The state sales tax is now 4.7 percent. On unprepared food, the state sales tax is 1.75 percent — lowered in a two-step process in 2006 and 2007.
Going to 4.7 percent on food would raise about $180 million a year, said McIff, money the state needs to avoid the "Draconian program and people cuts" that would otherwise be coming when the new fiscal year starts July 1.
Huntsman, who used the elimination of the food tax as a campaign promise in both his 2004 and 2008 gubernatorial run, said Monday that he is not inclined to sign any bill that raises the food tax. "Fundamentally, I want to reduce the food tax to zero, not raise it."
GOP leaders in the House and Senate say they doubt they could get two-thirds majorities needed to override a Huntsman food tax-hike veto.
McIff, a Republican retired state judge from Richfield, ticks off a number of reasons why Utah's severe budget problems can't all be carried on the back of public and higher education and Human Services, nor through the traditional measures of making up lost tax revenues: spending much of the state's Rainy Day Fund and bonding for new roads.
"We can't get there" in balancing next year's budget without some kind of tax increase, McIff believes.
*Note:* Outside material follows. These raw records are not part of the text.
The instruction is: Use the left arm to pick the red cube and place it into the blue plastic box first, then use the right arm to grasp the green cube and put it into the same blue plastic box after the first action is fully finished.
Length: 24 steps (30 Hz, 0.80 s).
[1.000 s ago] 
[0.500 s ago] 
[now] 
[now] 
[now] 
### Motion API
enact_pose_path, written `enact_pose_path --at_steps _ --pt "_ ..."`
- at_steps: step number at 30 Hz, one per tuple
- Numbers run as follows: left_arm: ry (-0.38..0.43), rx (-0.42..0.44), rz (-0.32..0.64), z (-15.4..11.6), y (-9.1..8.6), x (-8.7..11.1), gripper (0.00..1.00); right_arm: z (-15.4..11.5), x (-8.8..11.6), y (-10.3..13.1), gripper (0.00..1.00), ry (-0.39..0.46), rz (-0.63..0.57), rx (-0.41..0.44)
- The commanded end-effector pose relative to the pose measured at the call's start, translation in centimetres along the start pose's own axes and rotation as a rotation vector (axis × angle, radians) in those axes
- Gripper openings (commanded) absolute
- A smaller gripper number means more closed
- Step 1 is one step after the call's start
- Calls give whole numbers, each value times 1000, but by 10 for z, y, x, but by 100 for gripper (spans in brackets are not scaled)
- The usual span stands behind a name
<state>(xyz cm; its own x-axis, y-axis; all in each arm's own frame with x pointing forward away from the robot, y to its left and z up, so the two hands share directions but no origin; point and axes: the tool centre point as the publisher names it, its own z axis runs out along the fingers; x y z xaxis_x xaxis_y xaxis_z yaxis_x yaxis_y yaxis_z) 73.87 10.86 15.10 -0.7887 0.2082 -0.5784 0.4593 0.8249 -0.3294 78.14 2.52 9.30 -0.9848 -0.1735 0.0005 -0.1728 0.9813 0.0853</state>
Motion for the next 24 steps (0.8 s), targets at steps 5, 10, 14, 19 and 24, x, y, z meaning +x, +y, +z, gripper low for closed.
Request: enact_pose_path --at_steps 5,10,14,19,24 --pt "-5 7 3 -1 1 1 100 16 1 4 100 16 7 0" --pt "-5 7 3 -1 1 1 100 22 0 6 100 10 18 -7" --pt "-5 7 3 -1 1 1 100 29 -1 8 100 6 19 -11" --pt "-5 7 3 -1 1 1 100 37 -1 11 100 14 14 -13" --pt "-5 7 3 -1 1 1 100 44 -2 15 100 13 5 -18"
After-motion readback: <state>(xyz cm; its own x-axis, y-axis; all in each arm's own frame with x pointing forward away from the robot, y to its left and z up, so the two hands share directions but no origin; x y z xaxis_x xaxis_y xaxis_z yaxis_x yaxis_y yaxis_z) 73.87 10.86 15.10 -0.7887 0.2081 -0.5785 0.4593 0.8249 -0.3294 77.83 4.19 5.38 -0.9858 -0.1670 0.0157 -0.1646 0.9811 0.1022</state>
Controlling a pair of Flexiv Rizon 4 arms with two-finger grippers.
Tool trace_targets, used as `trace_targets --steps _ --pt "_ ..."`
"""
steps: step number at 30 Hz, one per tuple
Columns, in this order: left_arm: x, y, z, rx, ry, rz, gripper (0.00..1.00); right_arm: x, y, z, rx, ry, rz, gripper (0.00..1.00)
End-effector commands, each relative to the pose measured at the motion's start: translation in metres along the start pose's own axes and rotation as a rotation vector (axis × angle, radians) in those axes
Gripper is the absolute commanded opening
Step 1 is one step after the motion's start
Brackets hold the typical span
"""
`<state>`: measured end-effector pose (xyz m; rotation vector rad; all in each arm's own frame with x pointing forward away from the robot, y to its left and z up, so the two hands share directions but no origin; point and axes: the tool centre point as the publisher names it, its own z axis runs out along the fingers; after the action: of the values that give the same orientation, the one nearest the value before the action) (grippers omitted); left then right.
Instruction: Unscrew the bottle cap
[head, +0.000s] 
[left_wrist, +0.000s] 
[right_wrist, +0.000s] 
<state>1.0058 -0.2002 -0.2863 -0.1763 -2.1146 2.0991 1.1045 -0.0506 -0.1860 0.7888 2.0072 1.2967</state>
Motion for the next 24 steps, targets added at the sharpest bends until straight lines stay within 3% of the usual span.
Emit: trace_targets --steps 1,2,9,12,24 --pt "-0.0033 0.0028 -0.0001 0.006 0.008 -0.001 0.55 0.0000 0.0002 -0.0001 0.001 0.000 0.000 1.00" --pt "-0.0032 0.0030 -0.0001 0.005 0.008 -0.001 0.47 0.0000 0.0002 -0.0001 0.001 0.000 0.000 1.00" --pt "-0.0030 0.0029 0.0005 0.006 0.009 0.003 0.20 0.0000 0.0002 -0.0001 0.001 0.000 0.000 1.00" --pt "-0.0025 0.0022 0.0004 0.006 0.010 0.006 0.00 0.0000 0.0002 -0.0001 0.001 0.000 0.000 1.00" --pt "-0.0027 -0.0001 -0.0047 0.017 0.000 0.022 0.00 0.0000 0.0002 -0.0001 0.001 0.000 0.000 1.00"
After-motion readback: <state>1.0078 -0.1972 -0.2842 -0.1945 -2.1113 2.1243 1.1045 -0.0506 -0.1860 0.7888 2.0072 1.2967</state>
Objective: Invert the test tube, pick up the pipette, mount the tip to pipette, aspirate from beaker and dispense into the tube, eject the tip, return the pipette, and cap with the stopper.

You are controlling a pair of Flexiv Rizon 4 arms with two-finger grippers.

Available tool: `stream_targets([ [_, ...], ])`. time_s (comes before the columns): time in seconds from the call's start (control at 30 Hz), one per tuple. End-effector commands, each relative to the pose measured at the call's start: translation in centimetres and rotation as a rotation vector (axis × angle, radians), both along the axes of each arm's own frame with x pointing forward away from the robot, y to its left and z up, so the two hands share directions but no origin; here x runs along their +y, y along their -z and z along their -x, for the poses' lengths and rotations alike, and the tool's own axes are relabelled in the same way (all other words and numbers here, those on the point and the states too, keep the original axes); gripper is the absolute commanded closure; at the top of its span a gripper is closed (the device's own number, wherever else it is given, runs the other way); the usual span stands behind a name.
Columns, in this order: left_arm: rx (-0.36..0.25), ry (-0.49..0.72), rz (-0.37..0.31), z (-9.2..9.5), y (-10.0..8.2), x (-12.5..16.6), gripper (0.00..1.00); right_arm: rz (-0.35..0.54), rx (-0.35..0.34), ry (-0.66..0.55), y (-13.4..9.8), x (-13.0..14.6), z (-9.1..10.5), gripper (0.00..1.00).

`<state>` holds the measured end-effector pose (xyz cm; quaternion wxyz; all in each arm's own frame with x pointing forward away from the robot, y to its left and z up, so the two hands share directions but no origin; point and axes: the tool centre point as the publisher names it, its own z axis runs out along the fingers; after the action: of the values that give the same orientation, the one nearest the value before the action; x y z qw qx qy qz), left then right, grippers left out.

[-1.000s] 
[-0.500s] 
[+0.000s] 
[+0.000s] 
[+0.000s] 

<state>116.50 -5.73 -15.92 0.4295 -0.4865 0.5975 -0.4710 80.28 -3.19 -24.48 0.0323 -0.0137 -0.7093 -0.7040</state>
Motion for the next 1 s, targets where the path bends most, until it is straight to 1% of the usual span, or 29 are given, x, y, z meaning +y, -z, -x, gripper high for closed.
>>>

He knows the words "tax hike" are sensitive matters.
"But when push comes to shove, ultimately, I think we'll have real support from both sides of the aisle in the House," McIff said.
And he believes there is support in the Senate, since many senators were against cutting the food sales tax in the first place.
Monday, Senate President Michael Waddoups, R-Taylorsville, said the argument can be made that "it's going to fund the programs that help the poor the most if we do it." He said he believed the Senate would approve restoring the state's share of sales tax on food if the bill could get through the House. Whether the Senate vote would be veto-proof, however, is not certain.